- Born: 1943 (age 82–83) Fort William, Ontario
- Occupation: Businessman
- Spouse: Cheryl Barish

= Earl Barish =

Canadian businessman

Earl Barish (born 1943 in Fort William, Ontario) is a businessman from Winnipeg, Manitoba, Canada. His family developed the Dickie Dee ice cream mobile brand.

He also owned the IBA (the International Basketball Association) team, the Winnipeg Cyclone. Barish also served as league president of the IBA from 1995 to 1999.

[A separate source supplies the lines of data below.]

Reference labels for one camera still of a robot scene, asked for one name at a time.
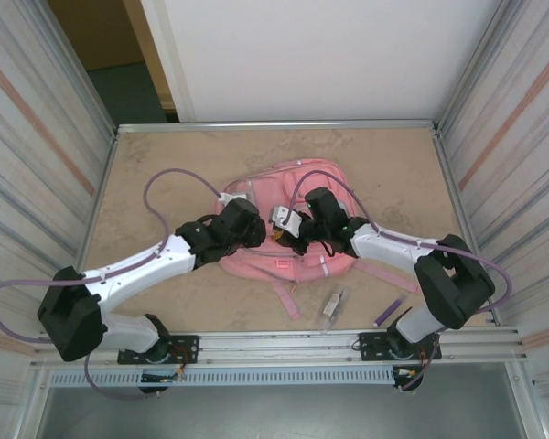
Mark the purple marker pen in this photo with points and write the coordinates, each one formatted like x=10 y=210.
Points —
x=390 y=311

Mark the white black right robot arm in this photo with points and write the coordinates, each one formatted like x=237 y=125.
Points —
x=384 y=242

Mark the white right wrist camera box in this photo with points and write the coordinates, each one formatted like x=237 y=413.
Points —
x=286 y=219

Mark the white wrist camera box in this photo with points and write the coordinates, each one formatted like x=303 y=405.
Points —
x=231 y=198
x=286 y=219

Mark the pink school backpack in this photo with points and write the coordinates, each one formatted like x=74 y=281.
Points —
x=256 y=265

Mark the wide aluminium mounting rail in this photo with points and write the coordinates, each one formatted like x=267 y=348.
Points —
x=279 y=347

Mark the white door frame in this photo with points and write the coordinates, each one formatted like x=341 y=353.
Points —
x=164 y=55

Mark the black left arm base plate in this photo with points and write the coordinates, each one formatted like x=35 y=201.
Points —
x=185 y=347

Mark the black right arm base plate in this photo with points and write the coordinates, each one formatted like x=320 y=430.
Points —
x=370 y=347

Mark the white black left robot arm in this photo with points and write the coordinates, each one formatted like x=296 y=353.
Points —
x=137 y=270

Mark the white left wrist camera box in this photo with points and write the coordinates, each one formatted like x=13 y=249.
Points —
x=231 y=198

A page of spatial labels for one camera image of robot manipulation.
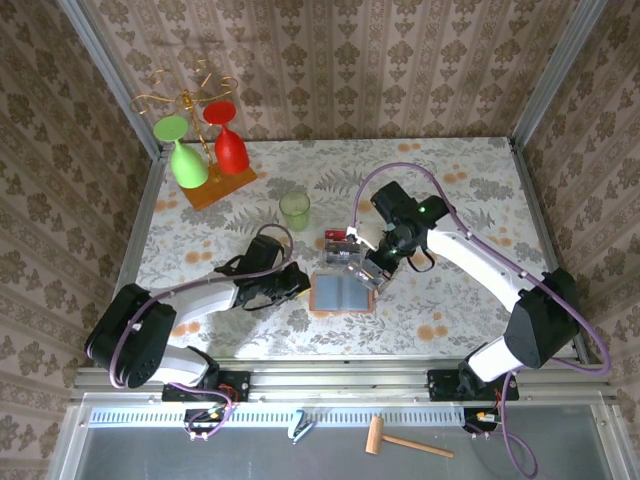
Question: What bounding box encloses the brown leather card holder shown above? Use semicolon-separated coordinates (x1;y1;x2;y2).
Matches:
309;271;377;316

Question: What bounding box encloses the black VIP credit card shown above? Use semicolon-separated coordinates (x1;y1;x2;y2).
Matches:
324;241;362;265

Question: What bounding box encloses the clear acrylic card box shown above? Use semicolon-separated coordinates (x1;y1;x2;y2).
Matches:
323;227;362;266

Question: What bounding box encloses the green translucent plastic cup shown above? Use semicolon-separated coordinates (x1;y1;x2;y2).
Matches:
278;191;312;232

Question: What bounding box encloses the floral patterned tablecloth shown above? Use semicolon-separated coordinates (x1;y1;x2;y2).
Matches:
121;137;576;361

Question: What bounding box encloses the blue white plastic clip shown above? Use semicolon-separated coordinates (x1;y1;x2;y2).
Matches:
291;409;317;445

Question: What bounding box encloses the red plastic wine glass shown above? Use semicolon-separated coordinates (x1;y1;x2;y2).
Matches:
202;100;250;175

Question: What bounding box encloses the green plastic wine glass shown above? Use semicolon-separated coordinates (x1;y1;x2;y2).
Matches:
152;115;210;190

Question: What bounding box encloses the black power connector block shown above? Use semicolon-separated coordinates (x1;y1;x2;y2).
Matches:
462;407;501;434
183;407;226;436

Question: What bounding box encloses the small wooden mallet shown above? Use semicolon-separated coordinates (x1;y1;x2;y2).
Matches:
364;415;455;459

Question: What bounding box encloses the grey metal shelf panel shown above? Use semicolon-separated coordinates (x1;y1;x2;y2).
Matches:
47;392;640;480

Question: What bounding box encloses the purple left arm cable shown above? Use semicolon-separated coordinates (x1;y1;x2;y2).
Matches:
107;223;295;441

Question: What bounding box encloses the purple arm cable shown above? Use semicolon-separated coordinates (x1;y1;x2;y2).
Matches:
344;162;614;475
107;223;295;441

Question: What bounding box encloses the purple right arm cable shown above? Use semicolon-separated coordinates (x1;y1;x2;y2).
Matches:
344;162;614;475

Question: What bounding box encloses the aluminium frame rail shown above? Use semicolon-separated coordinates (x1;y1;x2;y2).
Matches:
69;357;621;404

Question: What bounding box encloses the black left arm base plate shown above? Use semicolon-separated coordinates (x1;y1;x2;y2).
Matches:
162;370;251;403

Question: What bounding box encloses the gold wire rack wooden base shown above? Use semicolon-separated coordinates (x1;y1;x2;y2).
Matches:
129;59;259;212

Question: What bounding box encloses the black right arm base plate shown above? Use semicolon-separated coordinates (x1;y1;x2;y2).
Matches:
427;368;520;403

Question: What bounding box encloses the white slotted cable duct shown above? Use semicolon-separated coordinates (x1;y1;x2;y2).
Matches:
87;405;466;429

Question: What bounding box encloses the aluminium table side rail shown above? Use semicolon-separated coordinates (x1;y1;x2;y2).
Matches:
507;139;594;366
92;149;169;369

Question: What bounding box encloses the aluminium frame post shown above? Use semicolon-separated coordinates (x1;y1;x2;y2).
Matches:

In March 2006, Barish was appointed president and CEO of 4328796 Manitoba Ltd. This numbered company was the major shareholder in Salisbury House, a chain of 22 (at the time of Barish's nomination) restaurants in the Winnipeg area. The chain was sold in December 2017 to a partnership that includes restaurateur Noel Bernier, the Metis Economic Development Fund (MEDF), David Filmon, and several senior managers of Salisbury House. In July 2019, it was announced that Barish had purchased Noel Bernier's shares in the Salisbury House chain back less than two years after selling it.

In June 2008, Barish was appointed the chairman of the Board of B'nai Brith Canada.

Barish also served on the executive committee of Maccabi Canada.